Work item: Your answer must be a word-for-word copy of the listing below, minus its pictures.

--- START ---

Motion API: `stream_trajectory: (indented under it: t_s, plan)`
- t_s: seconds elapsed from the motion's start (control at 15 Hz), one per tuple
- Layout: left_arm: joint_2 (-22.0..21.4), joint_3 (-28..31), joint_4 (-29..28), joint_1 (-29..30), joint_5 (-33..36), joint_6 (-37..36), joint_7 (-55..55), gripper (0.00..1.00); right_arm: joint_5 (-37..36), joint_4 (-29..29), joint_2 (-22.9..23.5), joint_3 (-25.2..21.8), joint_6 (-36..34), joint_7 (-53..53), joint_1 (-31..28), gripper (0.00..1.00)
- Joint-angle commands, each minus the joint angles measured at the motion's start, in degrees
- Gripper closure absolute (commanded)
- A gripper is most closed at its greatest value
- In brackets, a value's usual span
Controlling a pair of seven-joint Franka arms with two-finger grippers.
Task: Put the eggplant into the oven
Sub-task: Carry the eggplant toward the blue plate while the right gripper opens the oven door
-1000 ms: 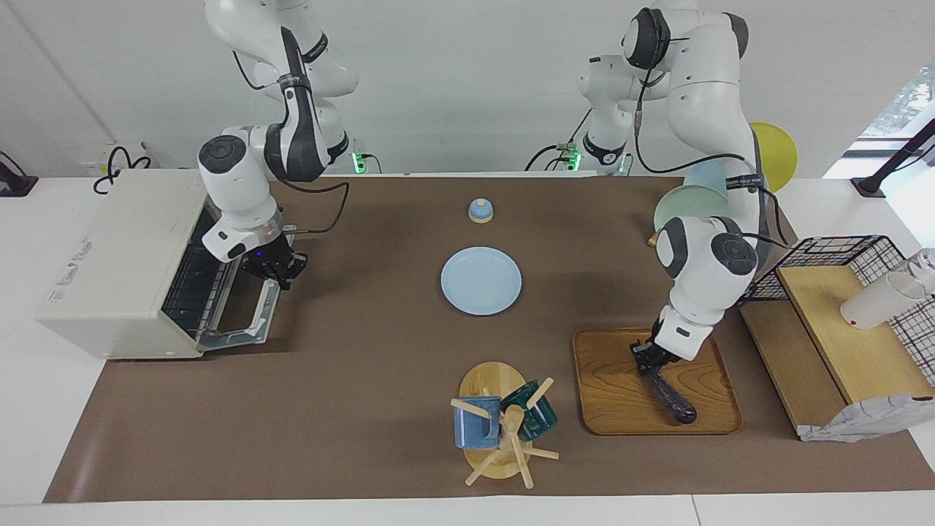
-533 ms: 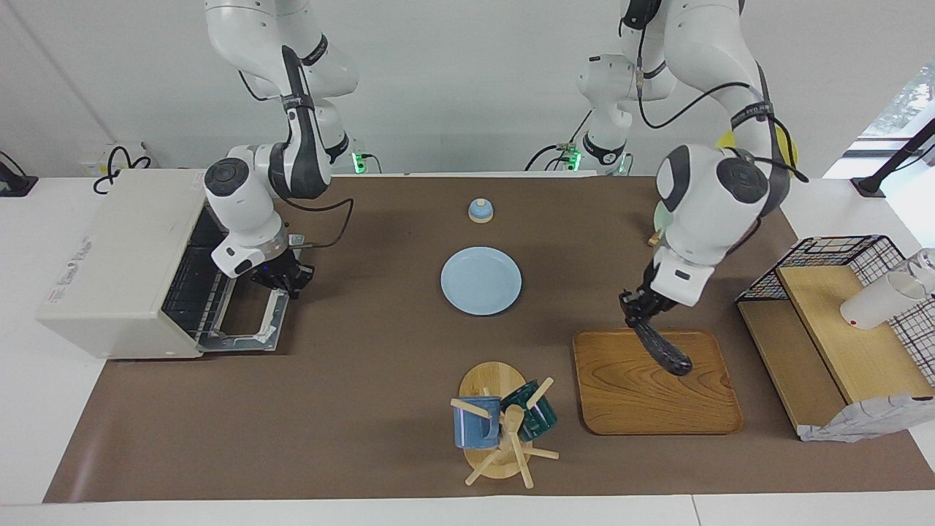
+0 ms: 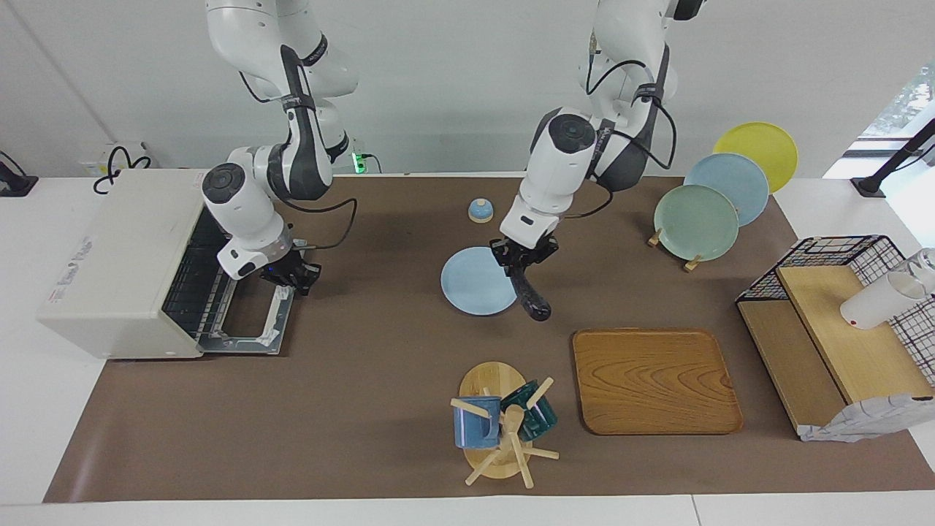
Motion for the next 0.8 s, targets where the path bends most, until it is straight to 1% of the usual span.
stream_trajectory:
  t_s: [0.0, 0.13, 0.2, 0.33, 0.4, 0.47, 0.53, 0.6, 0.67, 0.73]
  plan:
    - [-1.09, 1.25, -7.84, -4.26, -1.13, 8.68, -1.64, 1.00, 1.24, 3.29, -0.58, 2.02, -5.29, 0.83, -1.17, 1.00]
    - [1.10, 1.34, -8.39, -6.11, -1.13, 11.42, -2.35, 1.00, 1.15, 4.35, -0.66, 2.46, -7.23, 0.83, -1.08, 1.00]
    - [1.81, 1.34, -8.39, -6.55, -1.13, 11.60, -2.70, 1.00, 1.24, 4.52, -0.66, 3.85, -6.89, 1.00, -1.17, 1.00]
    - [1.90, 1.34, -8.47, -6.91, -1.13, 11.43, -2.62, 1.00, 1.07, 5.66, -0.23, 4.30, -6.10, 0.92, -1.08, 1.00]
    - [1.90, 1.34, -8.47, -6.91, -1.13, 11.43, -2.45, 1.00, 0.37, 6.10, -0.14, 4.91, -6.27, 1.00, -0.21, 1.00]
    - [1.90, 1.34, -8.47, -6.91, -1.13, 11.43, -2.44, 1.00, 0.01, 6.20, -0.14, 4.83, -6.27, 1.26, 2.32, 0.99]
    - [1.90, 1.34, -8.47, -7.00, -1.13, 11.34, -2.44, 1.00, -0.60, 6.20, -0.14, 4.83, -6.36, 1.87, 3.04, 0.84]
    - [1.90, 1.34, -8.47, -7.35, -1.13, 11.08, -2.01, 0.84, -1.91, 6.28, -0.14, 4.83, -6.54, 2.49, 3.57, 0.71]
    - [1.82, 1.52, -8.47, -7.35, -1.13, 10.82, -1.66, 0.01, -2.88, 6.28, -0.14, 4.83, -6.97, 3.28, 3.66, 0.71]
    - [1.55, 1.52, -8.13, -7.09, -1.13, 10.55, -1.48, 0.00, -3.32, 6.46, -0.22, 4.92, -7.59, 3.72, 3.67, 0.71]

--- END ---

Solved exercise:
Motion API: `stream_trajectory: (indented under it: t_s, plan)`
- t_s: seconds elapsed from the motion's start (control at 15 Hz), one per tuple
- Layout: left_arm: joint_2 (-22.0..21.4), joint_3 (-28..31), joint_4 (-29..28), joint_1 (-29..30), joint_5 (-33..36), joint_6 (-37..36), joint_7 (-55..55), gripper (0.00..1.00); right_arm: joint_5 (-37..36), joint_4 (-29..29), joint_2 (-22.9..23.5), joint_3 (-25.2..21.8), joint_6 (-36..34), joint_7 (-53..53), joint_1 (-31..28), gripper (0.00..1.00)
- Joint-angle commands, each minus the joint angles measured at the motion's start, in degrees
- Gripper closure absolute (commanded)
- A gripper is most closed at its greatest value
- In brackets, a value's usual span
Controlling a pair of seven-joint Franka arms with two-finger grippers.
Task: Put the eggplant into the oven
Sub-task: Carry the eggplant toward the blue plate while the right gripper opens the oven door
-1000 ms: 
-533 ms: 
+0 ms: 
Motion for the next 0.8 s, targets where the path bends most, until it is straight to 1% of the usual span.
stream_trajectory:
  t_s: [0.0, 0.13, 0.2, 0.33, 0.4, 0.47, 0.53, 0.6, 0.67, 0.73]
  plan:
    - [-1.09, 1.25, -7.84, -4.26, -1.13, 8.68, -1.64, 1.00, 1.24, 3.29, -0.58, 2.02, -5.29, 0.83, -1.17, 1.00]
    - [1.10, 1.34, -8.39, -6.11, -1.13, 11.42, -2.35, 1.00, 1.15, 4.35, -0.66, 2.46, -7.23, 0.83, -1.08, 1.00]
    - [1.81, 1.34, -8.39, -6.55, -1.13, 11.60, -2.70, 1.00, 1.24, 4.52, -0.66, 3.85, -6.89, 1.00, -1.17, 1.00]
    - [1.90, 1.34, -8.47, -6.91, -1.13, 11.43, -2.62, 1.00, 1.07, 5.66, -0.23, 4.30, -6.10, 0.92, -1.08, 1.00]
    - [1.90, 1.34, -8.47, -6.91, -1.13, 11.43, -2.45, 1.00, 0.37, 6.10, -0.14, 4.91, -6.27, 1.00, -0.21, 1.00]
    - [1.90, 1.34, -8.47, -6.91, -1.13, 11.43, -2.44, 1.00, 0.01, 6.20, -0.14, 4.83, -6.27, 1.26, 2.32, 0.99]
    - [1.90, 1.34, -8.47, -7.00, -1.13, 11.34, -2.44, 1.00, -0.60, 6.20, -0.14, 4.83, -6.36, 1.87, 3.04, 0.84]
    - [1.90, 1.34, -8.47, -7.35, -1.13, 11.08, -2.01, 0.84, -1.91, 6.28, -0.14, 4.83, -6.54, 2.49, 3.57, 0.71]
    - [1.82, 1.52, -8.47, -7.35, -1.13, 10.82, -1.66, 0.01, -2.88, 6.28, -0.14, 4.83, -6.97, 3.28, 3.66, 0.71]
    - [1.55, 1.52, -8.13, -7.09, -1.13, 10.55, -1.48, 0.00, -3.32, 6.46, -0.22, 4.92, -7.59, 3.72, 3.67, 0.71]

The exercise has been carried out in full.